• Required action:
Retype the data exactly, leaving nothing out.

• Given information:

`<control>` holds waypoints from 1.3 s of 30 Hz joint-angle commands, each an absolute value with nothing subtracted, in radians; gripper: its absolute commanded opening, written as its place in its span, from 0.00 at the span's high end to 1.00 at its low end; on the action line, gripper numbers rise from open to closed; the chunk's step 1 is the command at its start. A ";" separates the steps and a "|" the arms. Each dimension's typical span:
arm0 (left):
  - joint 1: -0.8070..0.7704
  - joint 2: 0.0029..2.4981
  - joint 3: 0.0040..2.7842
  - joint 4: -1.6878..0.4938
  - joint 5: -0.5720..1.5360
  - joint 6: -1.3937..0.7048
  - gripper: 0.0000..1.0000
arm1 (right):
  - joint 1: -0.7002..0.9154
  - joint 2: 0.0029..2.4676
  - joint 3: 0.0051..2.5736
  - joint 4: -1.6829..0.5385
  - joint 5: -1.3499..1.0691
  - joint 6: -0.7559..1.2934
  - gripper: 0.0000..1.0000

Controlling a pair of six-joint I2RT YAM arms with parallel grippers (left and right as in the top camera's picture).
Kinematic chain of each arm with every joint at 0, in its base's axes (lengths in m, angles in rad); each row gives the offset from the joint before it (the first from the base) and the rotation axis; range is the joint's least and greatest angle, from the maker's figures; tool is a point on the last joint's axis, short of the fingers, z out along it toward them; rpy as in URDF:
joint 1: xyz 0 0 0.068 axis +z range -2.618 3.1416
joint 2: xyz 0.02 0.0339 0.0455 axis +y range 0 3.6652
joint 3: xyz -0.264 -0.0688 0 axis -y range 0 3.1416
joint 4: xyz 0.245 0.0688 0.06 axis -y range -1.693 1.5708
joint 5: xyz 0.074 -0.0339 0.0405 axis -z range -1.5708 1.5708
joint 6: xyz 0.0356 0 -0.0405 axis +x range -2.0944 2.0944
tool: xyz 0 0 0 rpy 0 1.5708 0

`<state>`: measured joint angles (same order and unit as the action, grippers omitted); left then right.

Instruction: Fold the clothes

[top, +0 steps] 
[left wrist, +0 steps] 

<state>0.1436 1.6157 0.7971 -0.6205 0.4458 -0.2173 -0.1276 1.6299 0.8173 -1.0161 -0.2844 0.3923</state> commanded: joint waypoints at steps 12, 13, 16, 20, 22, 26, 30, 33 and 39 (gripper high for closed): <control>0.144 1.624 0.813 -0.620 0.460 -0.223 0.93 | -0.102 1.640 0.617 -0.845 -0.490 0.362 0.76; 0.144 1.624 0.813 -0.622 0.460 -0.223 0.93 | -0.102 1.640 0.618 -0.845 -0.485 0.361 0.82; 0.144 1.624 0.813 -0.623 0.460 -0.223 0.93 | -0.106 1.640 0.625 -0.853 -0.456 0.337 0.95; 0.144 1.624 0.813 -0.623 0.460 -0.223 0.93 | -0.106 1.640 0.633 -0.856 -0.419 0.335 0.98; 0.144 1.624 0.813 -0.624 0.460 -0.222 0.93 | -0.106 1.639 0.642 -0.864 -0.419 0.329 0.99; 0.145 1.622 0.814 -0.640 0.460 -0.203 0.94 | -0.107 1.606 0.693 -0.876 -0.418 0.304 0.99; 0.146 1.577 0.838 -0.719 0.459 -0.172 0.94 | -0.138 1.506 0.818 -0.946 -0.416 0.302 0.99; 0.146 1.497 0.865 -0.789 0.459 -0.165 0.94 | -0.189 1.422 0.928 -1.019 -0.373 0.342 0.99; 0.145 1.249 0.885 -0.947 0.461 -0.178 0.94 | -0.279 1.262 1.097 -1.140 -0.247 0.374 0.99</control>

• Response to the task:
`<control>` holds waypoints from 1.3 s of 30 Hz joint-angle commands, each an absolute value with nothing subtracted, in radians; gripper: its absolute commanded opening, written as its place in its span, from 0.00 at the span's high end to 1.00 at its low end; on the action line, gripper numbers rise from open to closed; the chunk's step 1 is the command at its start. A ";" separates the steps and a "|" the arms. Each dimension's typical span:
arm0 (left):
  - joint 1: -0.8070..0.7704
  - joint 2: 0.0029..2.4981
  - joint 3: 0.0040..2.7842
  - joint 4: -1.6878..0.4938
  - joint 5: -0.5720..1.5360
  - joint 6: -1.3937..0.7048
  - gripper: 0.0000..1.0000
arm1 (right):
  - joint 1: -0.7002..0.9154
  - joint 2: 0.0029..2.4676
  - joint 3: 0.0051..2.5736
  - joint 4: -1.6829..0.5385
  - joint 5: -1.3499..1.0691
  - joint 6: -0.7559..1.2934
  - gripper: 0.0000..1.0000

Controlling a pair of six-joint I2RT YAM arms with parallel grippers (left and right as in the top camera's picture).
Kinematic chain of each arm with every joint at 0, in its base's axes (lengths in m, angles in rad); each row gives the offset from the joint before it (the first from the base) and the rotation axis; range is the joint's least and greatest angle, from the maker's figures; tool is a point on the last joint's axis, short of the fingers, z out along it toward them; rpy as in URDF:
joint 1: xyz 0 0 0.068 axis +z range -2.618 3.1416
joint 2: xyz 0.02 0.0339 0.0455 axis +y range 0 3.6652
joint 3: xyz -0.264 -0.0688 0 axis -y range 0 3.1416
joint 4: xyz 0.245 0.0688 0.06 axis -y range -1.693 1.5708
joint 5: xyz 0.074 -0.0339 0.0405 axis -z range -1.5708 1.5708
joint 6: xyz 0.0356 0 -0.0405 axis +x range -2.0944 2.0944
tool: xyz 0 0 0 rpy 0 1.5708 0

`<state>`: measured joint angles (same order and unit as the action, grippers omitted); left then right.

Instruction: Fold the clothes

[top, +0 steps] 
[left wrist, +0 steps] 

<state>0.1436 1.6157 0.7971 -0.6205 0.4458 -0.2173 -0.1276 1.6299 0.8173 -1.0161 -0.2844 0.3923</state> commanded: joint waypoints at steps 12, 13, 16, 20, 22, 26, 30, 33 and 39 (gripper high for closed): <control>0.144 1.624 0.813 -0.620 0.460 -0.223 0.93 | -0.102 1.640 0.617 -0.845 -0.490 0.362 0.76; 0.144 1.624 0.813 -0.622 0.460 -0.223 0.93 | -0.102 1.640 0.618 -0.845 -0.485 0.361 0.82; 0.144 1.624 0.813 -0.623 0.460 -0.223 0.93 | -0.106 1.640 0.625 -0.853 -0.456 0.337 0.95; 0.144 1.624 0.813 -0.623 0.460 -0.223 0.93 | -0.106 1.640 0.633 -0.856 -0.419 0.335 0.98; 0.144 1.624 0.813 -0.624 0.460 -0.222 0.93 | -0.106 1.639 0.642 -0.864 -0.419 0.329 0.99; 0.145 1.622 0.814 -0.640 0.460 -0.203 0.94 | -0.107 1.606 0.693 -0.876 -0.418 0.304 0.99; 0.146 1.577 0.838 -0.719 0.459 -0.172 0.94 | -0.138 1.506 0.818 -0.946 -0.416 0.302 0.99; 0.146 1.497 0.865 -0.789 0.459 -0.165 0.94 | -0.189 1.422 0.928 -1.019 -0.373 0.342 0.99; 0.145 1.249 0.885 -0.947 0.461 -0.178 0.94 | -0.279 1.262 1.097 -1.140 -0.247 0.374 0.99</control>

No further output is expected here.